The health care sector witnessed several collaborations last week, including a couple related to immuno-oncology.
Another deal was struck between Ligand Pharmaceuticals Inc. (LGND) and Omthera Pharmaceuticals, Inc., a wholly-owned subsidiary of AstraZeneca plc (AZN). The companies announced a licensing and research deal under which they will develop novel candidates utilizing Ligand’s LTP technology platform for the treatment of dyslipidemia, including hypertriglyceridemia.
A recent National Health and Nutrition Examination Survey analysis in the U.S. showed that the percentage of patients suffering from severe hypertriglyceridemia is rising sharply with rise in obesity.
Terms of the Deal
Ligand will receive up to $44.5 million from AstraZeneca on the achievement of specific milestones. Additionally, Ligand will receive tiered mid-to-high single digit royalties on net sales of the products to be developed.
Moreover, Omthera will bear the total cost of research and development as well as commercialization of any product developed under this collaboration.
We are positive on the agreement between Ligand and AstraZeneca. The agreement should be beneficial for Ligand since it is gaining a strong partner in the form of AstraZeneca. AstraZeneca’s competency in molecule discovery, design and targeting combined with Omthera’s proficiency in the field of lipid disorders will strengthen Ligand’s development efforts for the treatment of dyslipidemia-related diseases.

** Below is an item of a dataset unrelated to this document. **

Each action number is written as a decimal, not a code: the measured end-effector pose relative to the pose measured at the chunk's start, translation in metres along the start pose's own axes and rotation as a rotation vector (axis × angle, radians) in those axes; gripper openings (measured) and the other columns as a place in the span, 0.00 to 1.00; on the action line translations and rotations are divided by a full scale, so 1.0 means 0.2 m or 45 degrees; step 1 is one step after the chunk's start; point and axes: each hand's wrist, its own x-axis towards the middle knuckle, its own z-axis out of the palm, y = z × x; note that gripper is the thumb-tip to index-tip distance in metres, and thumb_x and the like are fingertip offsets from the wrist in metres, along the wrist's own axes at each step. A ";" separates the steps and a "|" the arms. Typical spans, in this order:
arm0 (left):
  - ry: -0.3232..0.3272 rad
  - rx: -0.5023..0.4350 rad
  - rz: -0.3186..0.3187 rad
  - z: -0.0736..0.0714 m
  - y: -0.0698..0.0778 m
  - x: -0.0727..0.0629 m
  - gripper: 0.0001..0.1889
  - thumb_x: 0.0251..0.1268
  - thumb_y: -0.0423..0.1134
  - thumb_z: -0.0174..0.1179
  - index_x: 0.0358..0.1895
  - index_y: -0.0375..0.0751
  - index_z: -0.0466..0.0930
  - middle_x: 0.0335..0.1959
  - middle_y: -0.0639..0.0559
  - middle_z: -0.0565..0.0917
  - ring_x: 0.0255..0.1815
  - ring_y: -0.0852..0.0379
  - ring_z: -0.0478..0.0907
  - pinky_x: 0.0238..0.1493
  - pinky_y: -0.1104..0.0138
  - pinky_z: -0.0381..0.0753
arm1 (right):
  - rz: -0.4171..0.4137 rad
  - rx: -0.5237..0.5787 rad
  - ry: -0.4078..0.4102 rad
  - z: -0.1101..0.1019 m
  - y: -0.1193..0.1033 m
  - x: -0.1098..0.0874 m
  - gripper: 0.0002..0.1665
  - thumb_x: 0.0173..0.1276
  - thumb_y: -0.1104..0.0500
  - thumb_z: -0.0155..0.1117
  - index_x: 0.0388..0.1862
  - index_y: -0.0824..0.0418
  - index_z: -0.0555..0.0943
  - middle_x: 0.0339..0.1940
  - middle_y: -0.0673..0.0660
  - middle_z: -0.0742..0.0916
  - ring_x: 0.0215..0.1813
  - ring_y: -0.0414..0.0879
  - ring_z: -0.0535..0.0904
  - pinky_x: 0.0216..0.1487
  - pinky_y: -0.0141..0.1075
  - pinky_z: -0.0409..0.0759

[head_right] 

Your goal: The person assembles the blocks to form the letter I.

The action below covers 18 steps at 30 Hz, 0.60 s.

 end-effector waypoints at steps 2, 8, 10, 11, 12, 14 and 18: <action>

Moreover, the terms of the deal look favorable − all costs related to development of the novel candidates will be borne by Omthera.
Some drugs approved for the treatment of severe hypertriglyceridemia include AstraZeneca’s Epanova and Amarin’s (AMRN) Vascepa.
Ligand carries a Zacks Rank #3 (Hold). Ligand has partnered programs with several companies and is awaiting several regulatory events. We expect 2014 to be a catalyst rich year for Ligand.
A better-ranked stock in the biotech sector is Gilead Sciences Inc. (GILD) carrying a Zacks Rank #1 (Strong Buy).